- **Task requirements**:
Output the listing verbatim, leaving out every picture.

- **Recorded information**:
[Start of section]
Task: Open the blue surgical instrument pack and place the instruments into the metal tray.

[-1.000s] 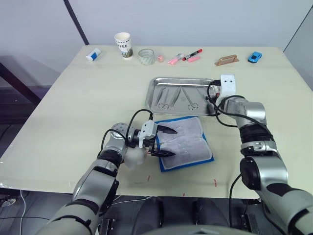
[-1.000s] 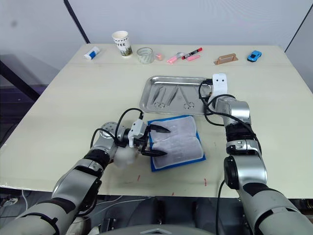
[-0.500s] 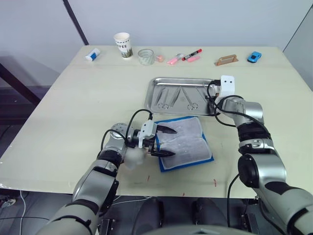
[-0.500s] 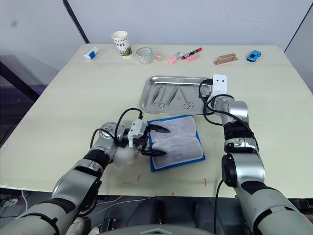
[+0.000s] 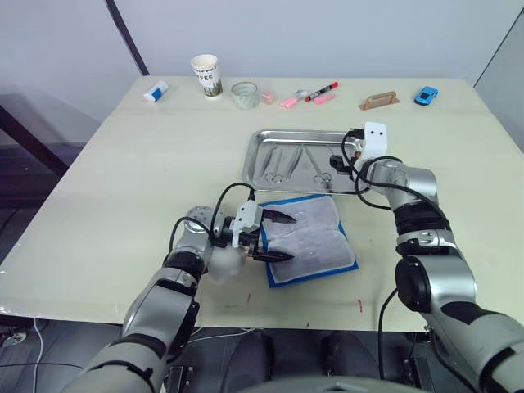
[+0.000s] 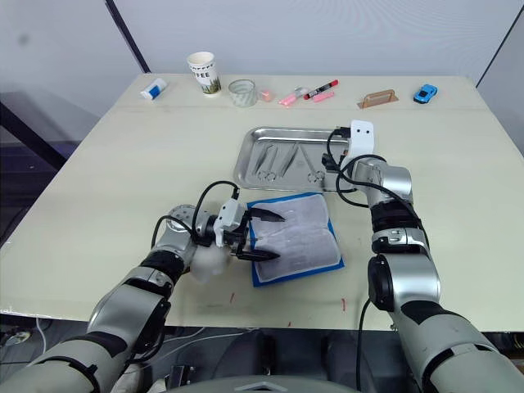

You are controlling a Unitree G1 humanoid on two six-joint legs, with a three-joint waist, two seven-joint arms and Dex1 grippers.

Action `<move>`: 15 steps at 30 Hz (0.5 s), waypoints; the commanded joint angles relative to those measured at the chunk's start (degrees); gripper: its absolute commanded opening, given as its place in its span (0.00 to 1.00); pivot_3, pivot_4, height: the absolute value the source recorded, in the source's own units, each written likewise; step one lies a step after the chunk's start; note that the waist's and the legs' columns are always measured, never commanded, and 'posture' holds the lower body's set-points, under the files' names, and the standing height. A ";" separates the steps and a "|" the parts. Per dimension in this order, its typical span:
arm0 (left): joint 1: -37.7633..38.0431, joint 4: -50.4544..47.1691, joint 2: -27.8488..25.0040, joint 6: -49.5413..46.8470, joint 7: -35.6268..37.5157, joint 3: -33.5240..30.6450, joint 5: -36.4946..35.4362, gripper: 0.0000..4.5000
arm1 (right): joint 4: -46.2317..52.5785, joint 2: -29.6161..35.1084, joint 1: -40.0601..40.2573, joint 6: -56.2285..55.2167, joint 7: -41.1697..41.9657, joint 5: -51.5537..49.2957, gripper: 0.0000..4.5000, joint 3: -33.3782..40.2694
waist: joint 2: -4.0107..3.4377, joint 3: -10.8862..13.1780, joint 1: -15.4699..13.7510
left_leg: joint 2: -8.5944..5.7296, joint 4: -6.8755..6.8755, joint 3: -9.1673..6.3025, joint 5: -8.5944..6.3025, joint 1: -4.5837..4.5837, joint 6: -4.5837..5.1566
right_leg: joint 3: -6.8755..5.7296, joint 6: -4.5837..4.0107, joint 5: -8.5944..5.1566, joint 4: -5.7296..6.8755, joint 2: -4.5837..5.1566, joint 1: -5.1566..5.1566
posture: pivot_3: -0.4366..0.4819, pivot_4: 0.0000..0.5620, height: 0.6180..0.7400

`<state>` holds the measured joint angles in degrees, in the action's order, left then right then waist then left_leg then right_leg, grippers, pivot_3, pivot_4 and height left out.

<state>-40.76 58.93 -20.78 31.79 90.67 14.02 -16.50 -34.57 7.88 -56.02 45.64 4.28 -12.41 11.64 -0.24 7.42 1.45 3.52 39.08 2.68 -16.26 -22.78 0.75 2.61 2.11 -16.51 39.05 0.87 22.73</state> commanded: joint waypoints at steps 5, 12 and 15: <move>2.79 1.47 -0.98 -1.92 1.83 1.18 1.54 1.00 | 10.33 1.92 1.05 -0.82 3.74 -0.87 0.98 -1.54 | -0.01 0.01 0.30 | 0.00 -0.01 -0.01 0.00 0.00 0.00 | 0.00 0.00 0.00 0.00 0.00 0.00 | 0.48 0.27 0.82; 3.61 -3.53 -2.33 -5.78 1.83 1.01 -3.79 1.00 | 22.97 3.80 6.69 -2.63 10.75 -4.31 0.98 -1.67 | 0.01 0.05 0.77 | 0.01 -0.08 -0.05 0.00 -0.10 0.00 | 0.03 0.02 0.00 -0.10 0.02 0.08 | 0.48 0.27 0.82; 4.33 -7.96 -3.47 -9.10 1.83 0.27 -7.52 1.00 | 29.05 5.18 10.81 -5.01 15.60 -6.78 0.98 -1.47 | 0.14 0.16 0.82 | 0.04 -0.18 -0.09 0.00 -0.15 0.00 | 0.03 0.01 0.00 -0.12 -0.01 0.15 | 0.48 0.27 0.82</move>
<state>-37.85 52.71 -23.11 25.73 90.66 14.15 -21.91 -11.22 11.46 -46.13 43.38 16.47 -17.05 9.65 -0.11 7.58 2.27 3.56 38.84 2.58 -16.26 -23.00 0.75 2.66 2.12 -16.51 38.92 0.87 22.97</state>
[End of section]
- **Completed task**:
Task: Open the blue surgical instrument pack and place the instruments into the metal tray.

[-1.000s] 
[-1.000s] 
[-0.500s] 
[-0.500s] 
[+0.000s] 
[+0.000s] 

You are controlling a Unitree G1 humanoid on two six-joint legs, with a three-joint waist, two seven-joint arms and Dex1 grippers.

Action `<move>`: 15 steps at 30 Hz (0.5 s), waypoints; the commanded joint angles relative to those measured at the chunk's start (degrees); gripper: its absolute commanded opening, given as its place in its span (0.00 to 1.00); pivot_3, pivot_4, height: the absolute value the source recorded, in the source's own units, each written likewise; step one lies a step after the chunk's start; note that the waist's and the legs' columns are always measured, never commanded, and 'posture' holds the lower body's set-points, under the files' names, and the standing height. A ";" separates the steps and a "|" the parts. Per dimension in this order, its typical span:
arm0 (left): joint 1: -37.7633..38.0431, joint 4: -50.4544..47.1691, joint 2: -27.8488..25.0040, joint 6: -49.5413..46.8470, joint 7: -35.6268..37.5157, joint 3: -33.5240..30.6450, joint 5: -36.4946..35.4362, gripper: 0.0000..4.5000
arm1 (right): joint 4: -46.2317..52.5785, joint 2: -29.6161..35.1084, joint 1: -40.0601..40.2573, joint 6: -56.2285..55.2167, joint 7: -41.1697..41.9657, joint 5: -51.5537..49.2957, gripper: 0.0000..4.5000, joint 3: -33.3782..40.2694
waist: joint 2: -4.0107..3.4377, joint 3: -10.8862..13.1780, joint 1: -15.4699..13.7510
left_leg: joint 2: -8.5944..5.7296, joint 4: -6.8755..6.8755, joint 3: -9.1673..6.3025, joint 5: -8.5944..6.3025, joint 1: -4.5837..4.5837, joint 6: -4.5837..5.1566
right_leg: joint 3: -6.8755..5.7296, joint 6: -4.5837..4.0107, joint 5: -8.5944..5.1566, joint 4: -5.7296..6.8755, joint 2: -4.5837..5.1566, joint 1: -5.1566..5.1566
posture: pivot_3: -0.4366..0.4819, pivot_4: 0.0000..0.5620, height: 0.6180..0.7400

`<state>` holds the measured joint angles in degrees, in the action's order, left then right then waist then left_leg then right_leg, grippers, pivot_3, pivot_4 and height left out.

<state>-40.76 58.93 -20.78 31.79 90.67 14.02 -16.50 -34.57 7.88 -56.02 45.64 4.28 -12.41 11.64 -0.24 7.42 1.45 3.52 39.08 2.68 -16.26 -22.78 0.75 2.61 2.11 -16.51 39.05 0.87 22.73</state> commanded: joint waypoints at steps 5, 12 and 15: <move>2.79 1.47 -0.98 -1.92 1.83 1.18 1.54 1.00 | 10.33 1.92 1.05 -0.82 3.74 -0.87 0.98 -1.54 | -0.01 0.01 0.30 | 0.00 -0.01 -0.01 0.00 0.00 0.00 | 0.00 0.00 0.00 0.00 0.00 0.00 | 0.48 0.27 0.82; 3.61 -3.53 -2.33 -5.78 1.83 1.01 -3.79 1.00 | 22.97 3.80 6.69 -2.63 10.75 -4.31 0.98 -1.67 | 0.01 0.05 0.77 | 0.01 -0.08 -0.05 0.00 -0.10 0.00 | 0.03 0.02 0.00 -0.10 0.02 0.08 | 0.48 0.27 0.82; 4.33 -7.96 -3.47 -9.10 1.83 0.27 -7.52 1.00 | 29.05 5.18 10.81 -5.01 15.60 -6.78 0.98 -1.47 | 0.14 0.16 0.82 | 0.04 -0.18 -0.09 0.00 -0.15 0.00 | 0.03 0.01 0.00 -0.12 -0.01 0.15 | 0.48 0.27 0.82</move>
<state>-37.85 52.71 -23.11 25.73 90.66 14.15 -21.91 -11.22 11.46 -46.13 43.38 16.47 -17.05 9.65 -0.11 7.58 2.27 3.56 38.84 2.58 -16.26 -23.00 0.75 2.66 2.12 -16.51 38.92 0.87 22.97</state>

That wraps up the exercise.